Segment Start: The data

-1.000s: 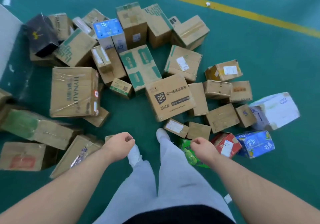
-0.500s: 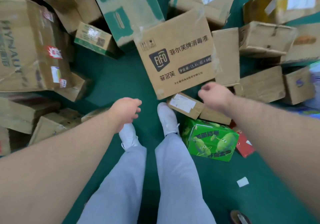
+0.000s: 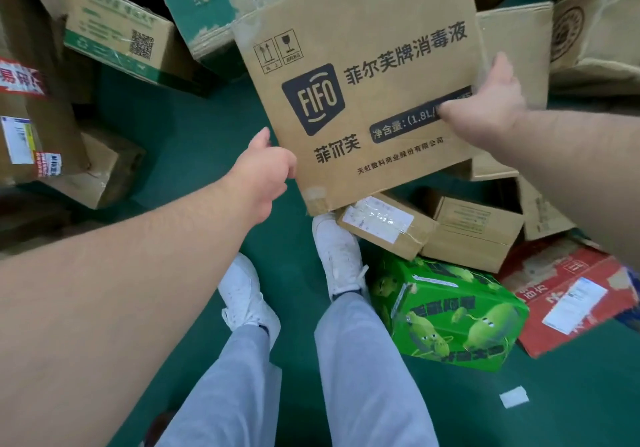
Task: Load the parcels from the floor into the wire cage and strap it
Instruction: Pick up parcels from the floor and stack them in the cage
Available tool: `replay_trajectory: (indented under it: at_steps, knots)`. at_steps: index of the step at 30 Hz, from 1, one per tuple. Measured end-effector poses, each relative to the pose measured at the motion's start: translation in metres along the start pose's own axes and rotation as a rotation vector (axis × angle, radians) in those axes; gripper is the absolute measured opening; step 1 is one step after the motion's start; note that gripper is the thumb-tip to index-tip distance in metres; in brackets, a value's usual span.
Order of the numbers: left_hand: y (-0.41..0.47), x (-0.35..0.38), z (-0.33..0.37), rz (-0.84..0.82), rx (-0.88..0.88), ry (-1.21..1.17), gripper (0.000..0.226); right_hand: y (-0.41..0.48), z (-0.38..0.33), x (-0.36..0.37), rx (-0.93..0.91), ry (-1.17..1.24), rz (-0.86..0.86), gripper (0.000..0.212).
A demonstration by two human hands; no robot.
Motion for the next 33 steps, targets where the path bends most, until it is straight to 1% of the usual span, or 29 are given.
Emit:
replay_trajectory:
  at_steps: [2, 4, 5, 7, 8, 9, 12, 15, 19, 23, 26, 28, 29, 32, 33]
  knots:
    - [0.009, -0.002, -0.001, -0.053, 0.027, 0.003, 0.088, 0.003, 0.000, 0.000, 0.059, 0.077, -0.054, 0.082]
    - [0.014, -0.007, -0.002, -0.109, 0.035, -0.015, 0.084, 0.007, -0.001, -0.003, 0.114, 0.147, -0.027, 0.081]
    - [0.015, -0.011, -0.003, -0.136, 0.038, -0.034, 0.081, 0.005, -0.003, -0.004, 0.142, 0.189, -0.020, 0.075]
    - [0.009, -0.021, -0.007, -0.185, 0.037, -0.044, 0.079, -0.001, -0.007, -0.005, 0.165, 0.249, -0.064, 0.053]
    - [0.004, -0.028, -0.012, -0.203, 0.036, -0.046, 0.080, -0.007, -0.006, -0.004, 0.156, 0.263, -0.091, 0.046]
    - [-0.001, -0.034, -0.017, -0.208, 0.027, -0.055, 0.080, -0.014, -0.006, -0.004, 0.143, 0.271, -0.109, 0.045]
    - [-0.025, -0.054, -0.036, -0.149, -0.027, -0.088, 0.077, -0.048, -0.011, -0.005, 0.092, 0.306, -0.125, 0.055]
    - [-0.061, -0.077, -0.060, -0.080, -0.049, -0.171, 0.076, -0.091, -0.018, -0.007, 0.092, 0.373, -0.147, 0.050]
    - [-0.144, -0.103, -0.091, -0.010, -0.064, -0.290, 0.071, -0.157, -0.050, -0.033, 0.114, 0.421, -0.214, 0.047]
    - [-0.233, -0.128, -0.136, 0.043, -0.073, -0.388, 0.064, -0.223, -0.092, -0.069, 0.066, 0.381, -0.296, 0.040]
    - [-0.295, -0.146, -0.172, 0.090, -0.057, -0.488, 0.060, -0.270, -0.124, -0.092, -0.015, 0.266, -0.377, 0.040]
    - [-0.334, -0.154, -0.198, 0.135, -0.036, -0.582, 0.055, -0.302, -0.146, -0.106, -0.103, 0.160, -0.438, 0.040]
    - [-0.353, -0.155, -0.210, 0.145, -0.028, -0.612, 0.051, -0.316, -0.156, -0.112, -0.148, 0.111, -0.465, 0.042]
    - [-0.404, -0.155, -0.252, 0.147, -0.028, -0.683, 0.038, -0.360, -0.182, -0.121, -0.277, -0.029, -0.567, 0.064]
    - [-0.419, -0.154, -0.270, 0.156, -0.026, -0.724, 0.035, -0.380, -0.191, -0.122, -0.322, -0.076, -0.605, 0.068]
Point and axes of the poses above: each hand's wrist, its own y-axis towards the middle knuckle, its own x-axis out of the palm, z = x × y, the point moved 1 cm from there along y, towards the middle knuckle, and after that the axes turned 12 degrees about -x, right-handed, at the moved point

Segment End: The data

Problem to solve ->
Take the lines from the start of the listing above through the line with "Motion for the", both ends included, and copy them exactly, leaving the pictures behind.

Reply ->
-1.000s: 
-0.500s: 
+0.000s: 
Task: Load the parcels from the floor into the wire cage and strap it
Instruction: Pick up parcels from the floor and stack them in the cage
Available tool: `replay_trajectory: (indented under it: at_steps, knots)`. at_steps: index of the step at 30 Hz, from 1, one per tuple. Measured end-effector poses, each relative to the pose measured at the motion's start: translation in metres along the start pose's own axes and rotation as a rotation vector (axis × angle, radians) in those axes; gripper is the absolute measured opening; step 1 is one step after the motion's start; note that gripper is the thumb-tip to index-tip distance in metres; in brackets, a value's usual span.
Order of the numbers: left_hand: y (-0.41..0.47), x (-0.35..0.38), z (-0.33..0.37), rz (-0.84..0.82), rx (-0.88..0.88), ry (-1.21..1.17), gripper (0.000..0.226); right_hand: y (-0.41..0.48), z (-0.38..0.33), x (-0.36..0.37), rx (-0.93..0.91), ry (-1.17..1.24), rz (-0.86..0.86), gripper (0.000..0.212).
A demonstration by two human hands; no robot.
Motion for the next 33 steps, targets where the path bends most, until it is straight to 1% of the usual span, or 29 are given.

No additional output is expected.